The children learn Bengali.
Mohammed afanah, who is also a Rohingya refugee, runs Al Jamia Darul Arfaan madrassa in the Kali refugee camp on Marlboro.
He said many Rohingya parents sent their children to religious schools.
From kindergarten to grade 12, he alone enrolled 400 students.
He said his school will add space to another 100 students after the Ramadan break this spring.
Afanshen College is funded by an aid organization from Malaya.
The course focuses on the Qur'an and Islamic studies, but students can also learn Arabic and English.
He stressed that Islamic schools play an important role in the camps for many Rohingya.
"It is important for us to study our religion because one day we will die," he said . ".

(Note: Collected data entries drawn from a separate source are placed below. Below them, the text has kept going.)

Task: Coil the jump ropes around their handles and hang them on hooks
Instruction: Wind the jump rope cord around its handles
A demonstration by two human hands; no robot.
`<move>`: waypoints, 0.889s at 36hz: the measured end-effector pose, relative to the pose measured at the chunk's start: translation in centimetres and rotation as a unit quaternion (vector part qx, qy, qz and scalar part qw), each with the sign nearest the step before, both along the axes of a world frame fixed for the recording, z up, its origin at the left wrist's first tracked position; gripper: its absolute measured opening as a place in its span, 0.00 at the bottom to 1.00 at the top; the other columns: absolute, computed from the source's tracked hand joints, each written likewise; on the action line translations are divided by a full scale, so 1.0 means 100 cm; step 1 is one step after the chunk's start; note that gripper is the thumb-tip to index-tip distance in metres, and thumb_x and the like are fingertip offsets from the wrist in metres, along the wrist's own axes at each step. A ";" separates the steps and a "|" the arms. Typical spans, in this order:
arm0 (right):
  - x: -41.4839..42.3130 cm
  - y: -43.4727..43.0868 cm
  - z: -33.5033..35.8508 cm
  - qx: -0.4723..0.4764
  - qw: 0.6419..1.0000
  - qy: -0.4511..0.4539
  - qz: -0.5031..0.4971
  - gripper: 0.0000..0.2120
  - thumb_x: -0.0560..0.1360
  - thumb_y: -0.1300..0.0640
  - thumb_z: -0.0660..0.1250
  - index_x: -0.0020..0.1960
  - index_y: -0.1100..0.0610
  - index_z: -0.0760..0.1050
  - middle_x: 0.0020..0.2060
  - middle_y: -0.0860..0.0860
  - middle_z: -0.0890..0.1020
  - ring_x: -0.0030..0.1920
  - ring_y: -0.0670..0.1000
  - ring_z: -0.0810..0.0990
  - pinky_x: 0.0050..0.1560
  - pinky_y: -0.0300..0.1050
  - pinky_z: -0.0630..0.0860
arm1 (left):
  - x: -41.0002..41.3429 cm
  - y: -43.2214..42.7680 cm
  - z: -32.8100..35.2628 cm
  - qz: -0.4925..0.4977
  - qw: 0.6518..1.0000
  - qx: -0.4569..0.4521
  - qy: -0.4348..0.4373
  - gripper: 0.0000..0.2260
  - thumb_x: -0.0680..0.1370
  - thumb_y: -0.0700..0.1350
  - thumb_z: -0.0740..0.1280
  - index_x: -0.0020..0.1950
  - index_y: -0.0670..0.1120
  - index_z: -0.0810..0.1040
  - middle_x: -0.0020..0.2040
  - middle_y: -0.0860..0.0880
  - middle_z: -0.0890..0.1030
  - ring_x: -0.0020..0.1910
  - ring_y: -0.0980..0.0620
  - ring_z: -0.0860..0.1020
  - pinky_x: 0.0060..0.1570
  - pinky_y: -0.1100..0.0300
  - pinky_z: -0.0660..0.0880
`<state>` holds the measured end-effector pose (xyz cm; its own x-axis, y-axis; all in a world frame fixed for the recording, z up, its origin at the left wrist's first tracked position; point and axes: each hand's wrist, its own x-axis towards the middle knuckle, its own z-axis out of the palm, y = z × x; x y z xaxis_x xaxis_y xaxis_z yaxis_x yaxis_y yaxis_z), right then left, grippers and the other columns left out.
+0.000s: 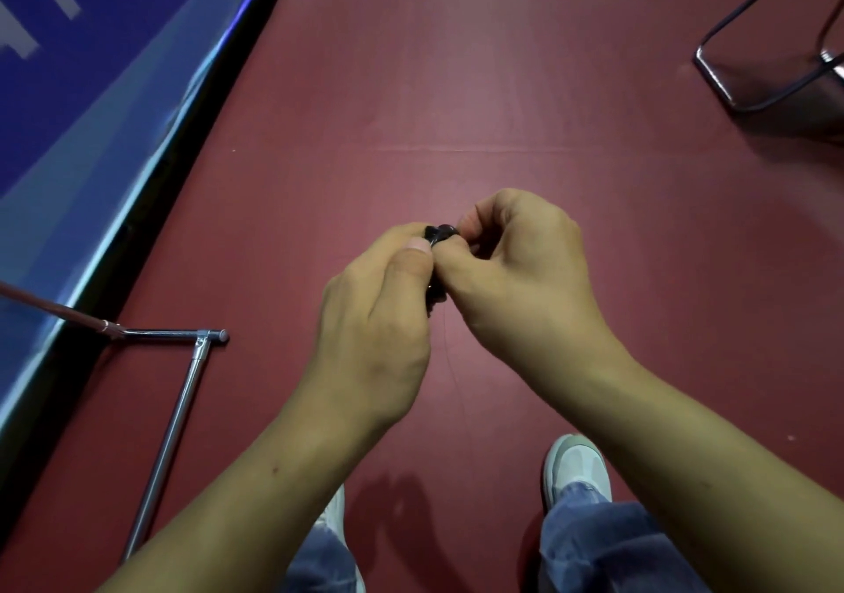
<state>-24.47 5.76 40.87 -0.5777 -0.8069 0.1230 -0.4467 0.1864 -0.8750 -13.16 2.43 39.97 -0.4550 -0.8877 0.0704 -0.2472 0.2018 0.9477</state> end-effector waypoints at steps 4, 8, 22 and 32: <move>0.002 -0.002 -0.002 -0.003 0.999 0.049 -0.017 0.05 0.70 0.57 0.69 0.38 0.56 0.75 0.30 0.46 0.79 0.32 0.46 0.77 0.32 0.43 0.74 | -0.002 -0.003 -0.001 0.019 1.000 0.018 0.000 0.17 0.84 0.49 0.55 0.44 0.47 0.80 0.30 0.55 0.78 0.30 0.54 0.75 0.31 0.62 0.69; 0.006 -0.003 -0.004 -0.008 0.996 0.082 -0.016 0.04 0.70 0.58 0.69 0.38 0.56 0.74 0.32 0.46 0.79 0.35 0.48 0.78 0.36 0.45 0.74 | -0.003 -0.006 0.000 0.032 0.999 0.041 -0.013 0.15 0.83 0.47 0.56 0.42 0.42 0.77 0.28 0.50 0.74 0.28 0.49 0.72 0.26 0.56 0.67; 0.012 0.003 -0.007 -0.013 0.994 0.110 -0.002 0.06 0.69 0.57 0.70 0.38 0.54 0.73 0.33 0.46 0.77 0.34 0.44 0.75 0.34 0.33 0.68 | -0.003 -0.017 -0.002 -0.005 0.952 0.294 0.088 0.15 0.70 0.53 0.65 0.37 0.41 0.78 0.31 0.39 0.72 0.26 0.45 0.70 0.28 0.55 0.66; 0.006 0.009 0.003 -0.027 0.998 -0.001 0.064 0.04 0.73 0.58 0.70 0.41 0.52 0.77 0.34 0.49 0.83 0.35 0.46 0.81 0.38 0.44 0.78 | 0.006 -0.024 -0.002 -0.035 0.939 0.316 0.134 0.14 0.72 0.49 0.64 0.42 0.37 0.79 0.30 0.40 0.74 0.25 0.44 0.71 0.27 0.55 0.66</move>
<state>-23.87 6.68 41.20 -0.4702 -0.8666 0.1668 -0.4621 0.0807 -0.8831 -12.60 0.01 39.80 -0.5545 -0.7593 -0.3405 0.0095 -0.4149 0.9098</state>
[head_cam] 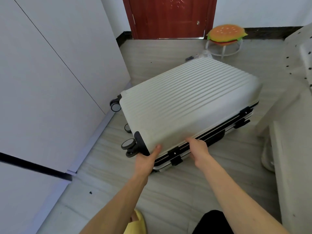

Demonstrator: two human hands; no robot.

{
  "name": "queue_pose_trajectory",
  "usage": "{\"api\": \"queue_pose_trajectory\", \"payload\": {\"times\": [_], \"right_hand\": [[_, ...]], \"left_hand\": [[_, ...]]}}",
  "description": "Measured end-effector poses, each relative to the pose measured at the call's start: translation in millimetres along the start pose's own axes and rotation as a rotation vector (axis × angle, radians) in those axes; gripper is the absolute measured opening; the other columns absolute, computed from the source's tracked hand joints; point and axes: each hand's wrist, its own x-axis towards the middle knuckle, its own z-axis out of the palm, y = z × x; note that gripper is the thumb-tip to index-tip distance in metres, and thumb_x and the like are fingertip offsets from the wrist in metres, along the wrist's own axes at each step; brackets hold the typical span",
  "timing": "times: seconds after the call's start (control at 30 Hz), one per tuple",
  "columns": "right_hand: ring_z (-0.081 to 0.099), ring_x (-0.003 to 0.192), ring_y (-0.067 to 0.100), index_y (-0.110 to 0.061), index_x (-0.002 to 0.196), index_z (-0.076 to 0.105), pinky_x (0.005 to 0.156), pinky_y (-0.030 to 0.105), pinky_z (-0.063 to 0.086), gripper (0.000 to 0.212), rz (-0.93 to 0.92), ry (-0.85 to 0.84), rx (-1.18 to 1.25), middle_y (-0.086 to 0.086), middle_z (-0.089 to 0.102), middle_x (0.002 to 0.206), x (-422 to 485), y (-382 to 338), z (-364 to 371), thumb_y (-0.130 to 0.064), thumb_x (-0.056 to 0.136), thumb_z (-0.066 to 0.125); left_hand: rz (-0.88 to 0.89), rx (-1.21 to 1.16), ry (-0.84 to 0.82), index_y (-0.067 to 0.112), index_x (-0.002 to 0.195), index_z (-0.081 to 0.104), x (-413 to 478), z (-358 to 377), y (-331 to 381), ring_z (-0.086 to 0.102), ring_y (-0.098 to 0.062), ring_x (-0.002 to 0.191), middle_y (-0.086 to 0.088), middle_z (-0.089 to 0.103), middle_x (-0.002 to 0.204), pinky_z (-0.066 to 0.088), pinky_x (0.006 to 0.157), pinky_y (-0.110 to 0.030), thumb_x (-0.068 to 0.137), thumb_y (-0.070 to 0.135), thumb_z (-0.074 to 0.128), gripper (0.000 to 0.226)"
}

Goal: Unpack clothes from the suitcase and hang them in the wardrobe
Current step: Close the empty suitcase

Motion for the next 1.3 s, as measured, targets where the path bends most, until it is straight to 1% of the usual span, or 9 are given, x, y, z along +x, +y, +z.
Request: {"api": "queue_pose_trajectory", "payload": {"times": [0.3, 0.43, 0.6, 0.7, 0.8, 0.9, 0.97, 1.13, 1.3], "right_hand": [[0.05, 0.13, 0.023, -0.012, 0.143, 0.048, 0.112, 0.04, 0.038, 0.096, -0.179, -0.008, -0.245, 0.002, 0.055, 0.141, 4.8, 23.3, 11.9, -0.07, 0.067, 0.053], [0.031, 0.145, 0.022, -0.013, 0.157, 0.021, 0.117, 0.032, 0.027, 0.079, -0.172, -0.073, -0.324, 0.001, 0.033, 0.157, 4.0, 27.0, 14.0, -0.046, 0.095, 0.056], [0.033, 0.143, 0.02, -0.013, 0.156, 0.021, 0.116, 0.032, 0.027, 0.072, -0.147, -0.098, -0.303, 0.0, 0.036, 0.155, 7.9, 36.7, 9.0, -0.033, 0.097, 0.057], [0.05, 0.124, 0.016, -0.011, 0.142, 0.049, 0.108, 0.033, 0.035, 0.047, -0.083, -0.142, -0.208, 0.001, 0.055, 0.138, 2.3, 44.5, 7.7, -0.026, 0.098, 0.056], [0.051, 0.121, 0.017, -0.01, 0.138, 0.051, 0.11, 0.038, 0.037, 0.042, -0.021, -0.157, -0.15, 0.001, 0.057, 0.131, -3.2, 54.6, 7.7, -0.025, 0.099, 0.056], [0.055, 0.123, 0.026, -0.009, 0.13, 0.055, 0.105, 0.042, 0.044, 0.037, 0.055, -0.146, -0.143, 0.013, 0.06, 0.131, -1.7, 58.0, 9.3, -0.029, 0.099, 0.056], [0.059, 0.108, 0.025, -0.016, 0.121, 0.055, 0.088, 0.034, 0.048, 0.024, 0.092, -0.169, -0.107, 0.009, 0.063, 0.115, -2.1, 59.2, 12.0, -0.026, 0.1, 0.054], [0.04, 0.059, 0.013, -0.018, 0.083, 0.051, 0.053, 0.024, 0.033, 0.015, 0.161, -0.156, -0.131, -0.002, 0.043, 0.066, -6.9, 68.5, 22.9, -0.008, 0.095, 0.05], [0.051, 0.079, 0.02, -0.011, 0.103, 0.055, 0.071, 0.027, 0.044, 0.011, 0.153, -0.127, -0.115, 0.008, 0.055, 0.087, -6.0, 70.1, 30.8, -0.008, 0.097, 0.045]], "left_hand": [[-0.084, 0.195, 0.143, 0.016, 0.114, 0.058, 13.2, 7.4, -39.4, 0.06, -0.025, 0.116, -0.001, 0.066, 0.112, 0.046, 0.091, -0.032, 0.086, 0.038, 0.075, 0.039], [-0.085, 0.534, 0.077, 0.009, 0.131, 0.054, 26.6, -1.2, -31.7, 0.057, -0.03, 0.121, -0.008, 0.064, 0.129, 0.043, 0.089, -0.033, 0.092, 0.057, 0.059, 0.062], [-0.253, 1.22, -0.256, 0.011, 0.107, 0.065, 32.3, -5.4, -11.0, 0.067, -0.024, 0.089, -0.003, 0.07, 0.1, 0.053, 0.087, -0.035, 0.094, 0.063, 0.034, 0.062], [-0.042, 1.264, -0.305, 0.018, 0.089, 0.065, 19.9, 12.6, 14.4, 0.07, -0.02, 0.079, 0.001, 0.073, 0.085, 0.054, 0.077, -0.031, 0.092, 0.052, 0.044, 0.04], [0.378, 1.111, -0.103, 0.03, 0.107, 0.063, 5.9, 29.8, 45.4, 0.063, -0.017, 0.094, 0.009, 0.068, 0.097, 0.049, 0.073, -0.032, 0.096, 0.042, 0.045, 0.024], [0.709, 1.058, -0.007, 0.029, 0.14, 0.045, 13.3, 33.9, 59.2, 0.045, -0.016, 0.125, 0.005, 0.055, 0.134, 0.042, 0.093, -0.033, 0.098, 0.04, 0.047, 0.043], [0.684, 1.224, -0.041, 0.024, 0.157, 0.015, 32.9, 28.2, 54.3, 0.016, -0.022, 0.149, -0.002, 0.021, 0.163, 0.022, 0.117, -0.04, 0.099, 0.048, 0.044, 0.069], [0.521, 1.411, -0.155, 0.038, 0.151, -0.026, 55.4, 12.5, 10.3, -0.026, -0.022, 0.149, 0.002, -0.03, 0.161, -0.01, 0.122, -0.05, 0.098, 0.066, 0.014, 0.072], [0.597, 1.408, -0.074, 0.038, 0.151, -0.026, 59.9, 19.7, 6.4, -0.025, -0.022, 0.149, 0.002, -0.029, 0.162, -0.011, 0.12, -0.049, 0.097, 0.067, 0.008, 0.07]]}}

"It is important for us to learn the language so that we can talk to you in English and Arabic.
We need to educate teachers so they can educate our children.
"Another sign is that refugees have gone beyond just thinking about daily survival, and many have started growing gardens.
Fatima Katu, 40, said: "I am very happy here . "year-
The old mother of six children stood next to a giant pumpkin vine that climbed up the roof of her sanctuary.
Katu recently moved with her husband and children to a new family group in Camp 4 expansion area, in a neat sanctuary made of tarps and bamboo.
In addition to the pumpkin vines, Katu also planted beans and peppers on a small piece of land on the south side of their residence.
Back in Myanmar, her family owns a bigger farm with animals and rice fields.
But now that she has at least a small piece of land for growing vegetables, she says she is used to her new life in Bangladesh.
She said, compared to the small residence they originally lived in, "We have more space here and feel like home now.
She said: "It's easy for her to see another five or even 10 years in the Bangladesh refugee camp.